WHAT YOU SHOULD DO: Exactly how many lines of the data below include the string "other"? State the number and nothing more.

SUPPLIED RECORDS:
Content starts

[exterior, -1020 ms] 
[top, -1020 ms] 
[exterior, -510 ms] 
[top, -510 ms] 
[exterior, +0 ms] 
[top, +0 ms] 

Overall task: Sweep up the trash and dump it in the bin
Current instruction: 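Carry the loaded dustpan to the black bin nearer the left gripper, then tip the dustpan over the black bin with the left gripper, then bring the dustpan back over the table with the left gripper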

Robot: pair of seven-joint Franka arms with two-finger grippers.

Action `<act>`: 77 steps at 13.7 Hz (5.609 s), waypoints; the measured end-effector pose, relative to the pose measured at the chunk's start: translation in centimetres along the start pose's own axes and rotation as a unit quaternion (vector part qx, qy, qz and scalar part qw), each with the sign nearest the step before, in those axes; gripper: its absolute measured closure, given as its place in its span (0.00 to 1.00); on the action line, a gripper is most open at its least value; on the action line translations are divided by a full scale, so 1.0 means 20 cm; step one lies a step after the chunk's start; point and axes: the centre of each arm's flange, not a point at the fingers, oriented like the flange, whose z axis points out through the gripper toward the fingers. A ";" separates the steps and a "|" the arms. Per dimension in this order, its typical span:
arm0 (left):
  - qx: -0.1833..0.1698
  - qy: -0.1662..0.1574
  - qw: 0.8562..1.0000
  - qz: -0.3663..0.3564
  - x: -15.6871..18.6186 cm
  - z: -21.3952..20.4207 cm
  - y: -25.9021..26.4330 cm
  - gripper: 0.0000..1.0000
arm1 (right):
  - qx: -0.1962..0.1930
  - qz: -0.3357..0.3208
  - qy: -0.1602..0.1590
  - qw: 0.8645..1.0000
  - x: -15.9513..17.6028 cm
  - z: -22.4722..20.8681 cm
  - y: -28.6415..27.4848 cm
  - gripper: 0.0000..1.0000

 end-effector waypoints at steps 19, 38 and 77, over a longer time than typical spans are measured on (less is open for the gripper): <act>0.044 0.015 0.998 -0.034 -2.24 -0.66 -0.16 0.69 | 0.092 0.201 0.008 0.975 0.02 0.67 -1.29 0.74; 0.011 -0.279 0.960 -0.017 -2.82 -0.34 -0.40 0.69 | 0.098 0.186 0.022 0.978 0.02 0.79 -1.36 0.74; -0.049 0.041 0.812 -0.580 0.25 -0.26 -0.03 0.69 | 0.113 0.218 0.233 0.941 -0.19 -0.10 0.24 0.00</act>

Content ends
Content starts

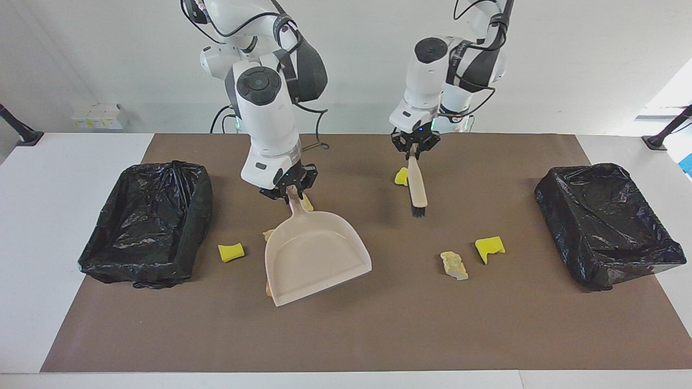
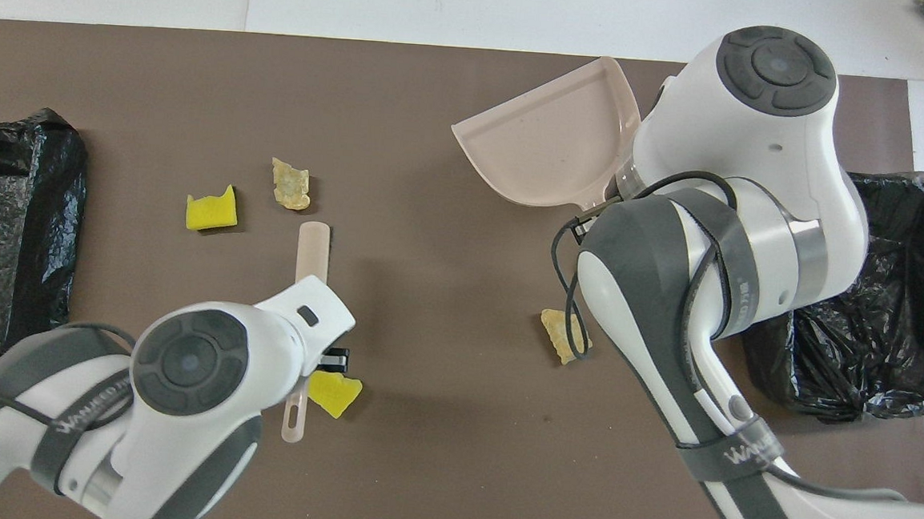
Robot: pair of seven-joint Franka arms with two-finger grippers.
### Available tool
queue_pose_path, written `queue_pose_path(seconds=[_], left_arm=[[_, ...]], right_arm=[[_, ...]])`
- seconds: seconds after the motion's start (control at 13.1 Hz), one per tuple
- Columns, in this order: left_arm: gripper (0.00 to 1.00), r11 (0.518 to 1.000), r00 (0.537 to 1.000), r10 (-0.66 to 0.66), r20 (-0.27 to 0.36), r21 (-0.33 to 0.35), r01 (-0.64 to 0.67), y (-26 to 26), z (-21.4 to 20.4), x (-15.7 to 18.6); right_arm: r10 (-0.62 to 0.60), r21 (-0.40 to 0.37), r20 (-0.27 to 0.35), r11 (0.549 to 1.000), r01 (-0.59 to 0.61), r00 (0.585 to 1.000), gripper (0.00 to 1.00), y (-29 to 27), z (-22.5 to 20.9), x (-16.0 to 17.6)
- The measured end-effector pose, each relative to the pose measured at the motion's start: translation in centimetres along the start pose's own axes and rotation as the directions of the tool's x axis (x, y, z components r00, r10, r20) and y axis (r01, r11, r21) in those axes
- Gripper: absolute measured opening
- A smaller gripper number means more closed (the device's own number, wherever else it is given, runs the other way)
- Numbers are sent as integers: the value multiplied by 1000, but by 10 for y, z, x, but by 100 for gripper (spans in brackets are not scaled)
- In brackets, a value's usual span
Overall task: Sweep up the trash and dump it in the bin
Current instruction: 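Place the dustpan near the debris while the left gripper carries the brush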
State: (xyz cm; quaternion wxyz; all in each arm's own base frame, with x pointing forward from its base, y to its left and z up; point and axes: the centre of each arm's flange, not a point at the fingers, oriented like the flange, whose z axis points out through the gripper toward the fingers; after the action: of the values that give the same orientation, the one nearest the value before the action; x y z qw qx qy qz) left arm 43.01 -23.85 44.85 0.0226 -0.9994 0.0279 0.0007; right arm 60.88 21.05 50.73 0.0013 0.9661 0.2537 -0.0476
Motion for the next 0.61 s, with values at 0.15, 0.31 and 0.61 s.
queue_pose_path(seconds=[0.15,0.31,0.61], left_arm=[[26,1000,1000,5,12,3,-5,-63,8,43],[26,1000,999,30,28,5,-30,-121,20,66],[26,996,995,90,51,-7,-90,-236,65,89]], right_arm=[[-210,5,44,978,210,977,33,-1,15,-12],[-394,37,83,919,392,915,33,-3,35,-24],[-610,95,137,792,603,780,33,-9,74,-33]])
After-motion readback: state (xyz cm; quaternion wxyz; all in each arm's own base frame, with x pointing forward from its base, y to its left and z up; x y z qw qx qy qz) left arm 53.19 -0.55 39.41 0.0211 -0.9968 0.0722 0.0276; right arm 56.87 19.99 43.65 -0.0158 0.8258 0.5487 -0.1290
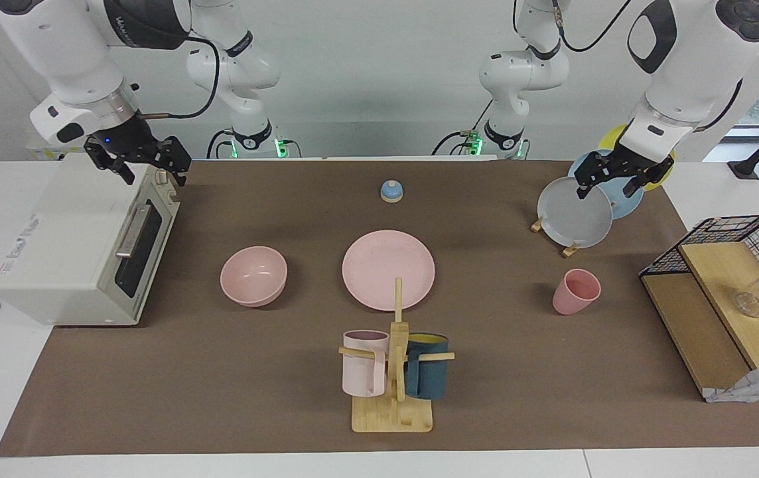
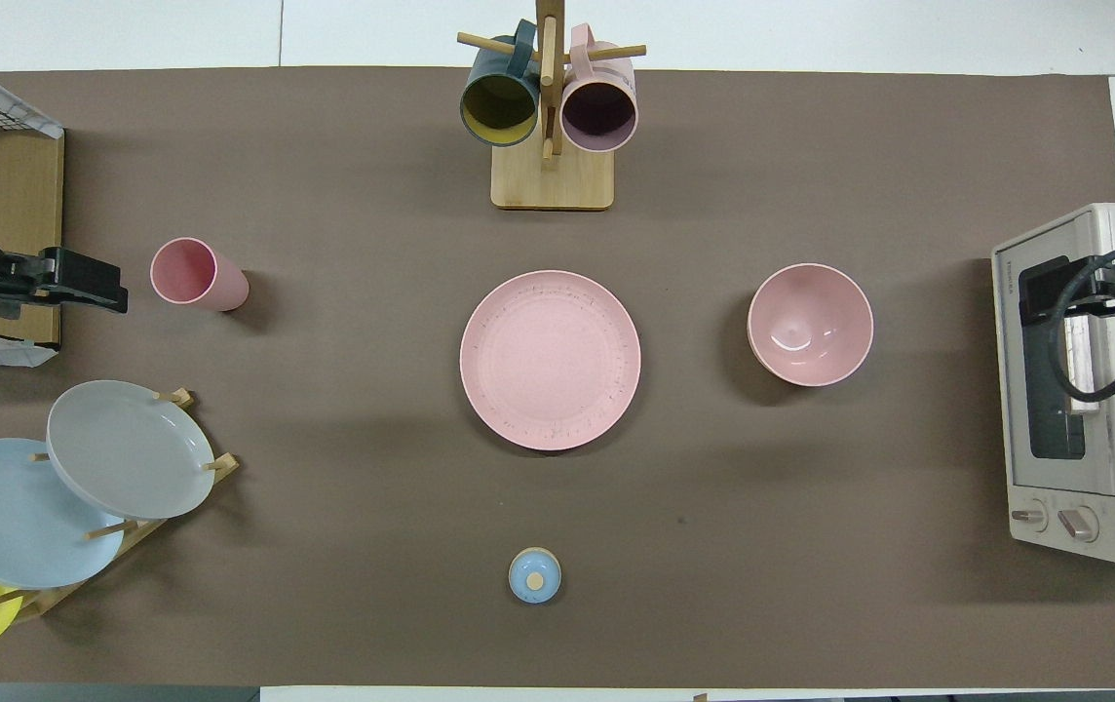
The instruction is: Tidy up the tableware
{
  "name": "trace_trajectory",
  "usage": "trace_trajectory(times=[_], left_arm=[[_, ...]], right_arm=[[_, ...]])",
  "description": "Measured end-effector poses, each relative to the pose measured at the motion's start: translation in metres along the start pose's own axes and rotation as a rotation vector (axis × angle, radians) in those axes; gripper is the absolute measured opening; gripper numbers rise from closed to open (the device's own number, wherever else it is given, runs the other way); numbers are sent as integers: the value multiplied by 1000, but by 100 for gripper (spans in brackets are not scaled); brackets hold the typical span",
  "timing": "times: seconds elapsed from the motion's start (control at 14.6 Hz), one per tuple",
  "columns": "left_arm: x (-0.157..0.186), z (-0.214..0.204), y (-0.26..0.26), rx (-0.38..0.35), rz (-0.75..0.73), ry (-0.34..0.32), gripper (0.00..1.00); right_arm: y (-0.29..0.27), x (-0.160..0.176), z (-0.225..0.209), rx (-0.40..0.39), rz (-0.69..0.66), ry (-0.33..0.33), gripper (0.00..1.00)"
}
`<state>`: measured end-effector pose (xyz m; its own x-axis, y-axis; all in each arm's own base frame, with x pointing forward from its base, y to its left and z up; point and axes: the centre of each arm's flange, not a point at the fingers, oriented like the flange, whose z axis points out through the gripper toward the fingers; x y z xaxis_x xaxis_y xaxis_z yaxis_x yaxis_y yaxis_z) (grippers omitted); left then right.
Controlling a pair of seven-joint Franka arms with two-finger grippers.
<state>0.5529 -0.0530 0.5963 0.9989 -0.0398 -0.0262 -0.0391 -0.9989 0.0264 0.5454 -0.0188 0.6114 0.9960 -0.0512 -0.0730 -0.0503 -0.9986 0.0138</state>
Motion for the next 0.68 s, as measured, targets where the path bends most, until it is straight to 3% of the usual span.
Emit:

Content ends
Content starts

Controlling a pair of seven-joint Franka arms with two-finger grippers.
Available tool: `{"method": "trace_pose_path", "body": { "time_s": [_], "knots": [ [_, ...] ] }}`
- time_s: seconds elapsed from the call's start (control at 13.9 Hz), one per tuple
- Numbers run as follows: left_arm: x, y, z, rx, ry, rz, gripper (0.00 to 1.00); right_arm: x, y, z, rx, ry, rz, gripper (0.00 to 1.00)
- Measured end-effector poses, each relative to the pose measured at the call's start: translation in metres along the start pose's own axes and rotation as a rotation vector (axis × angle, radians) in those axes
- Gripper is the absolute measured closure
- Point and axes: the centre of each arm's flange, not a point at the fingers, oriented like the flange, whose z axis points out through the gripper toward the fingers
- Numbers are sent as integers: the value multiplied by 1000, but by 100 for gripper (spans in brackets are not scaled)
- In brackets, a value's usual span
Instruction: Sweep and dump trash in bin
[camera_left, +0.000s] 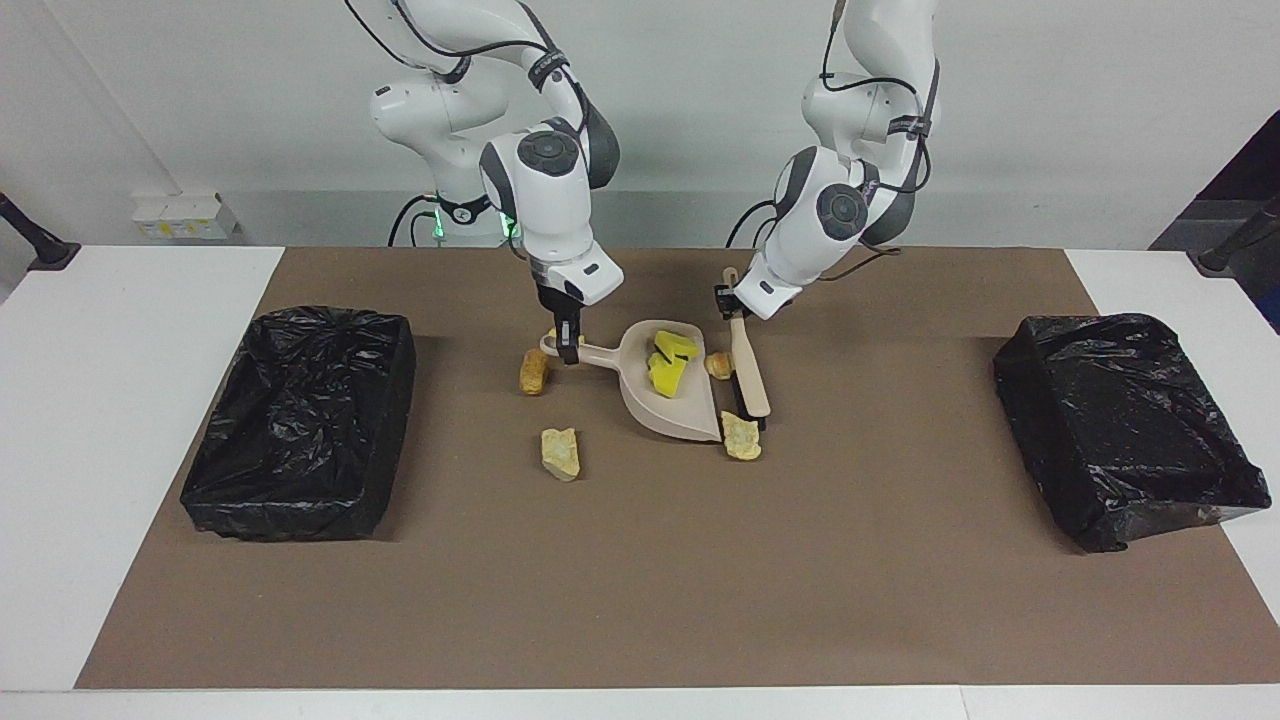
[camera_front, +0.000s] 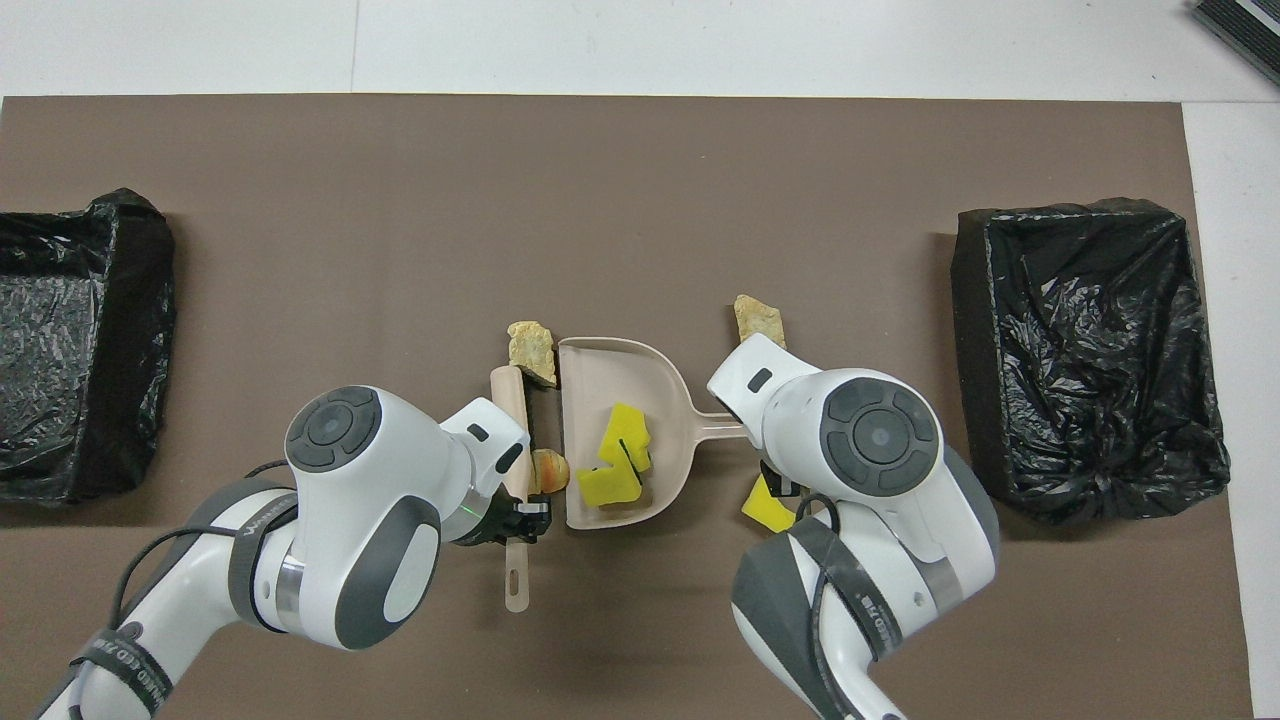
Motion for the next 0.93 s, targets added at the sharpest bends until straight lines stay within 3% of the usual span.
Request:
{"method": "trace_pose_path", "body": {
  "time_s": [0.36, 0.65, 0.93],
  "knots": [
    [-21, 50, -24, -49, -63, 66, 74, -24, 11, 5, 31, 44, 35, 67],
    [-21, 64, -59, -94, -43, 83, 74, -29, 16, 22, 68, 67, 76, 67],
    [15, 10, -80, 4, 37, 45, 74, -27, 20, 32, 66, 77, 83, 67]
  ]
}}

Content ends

TASK OUTPUT: 2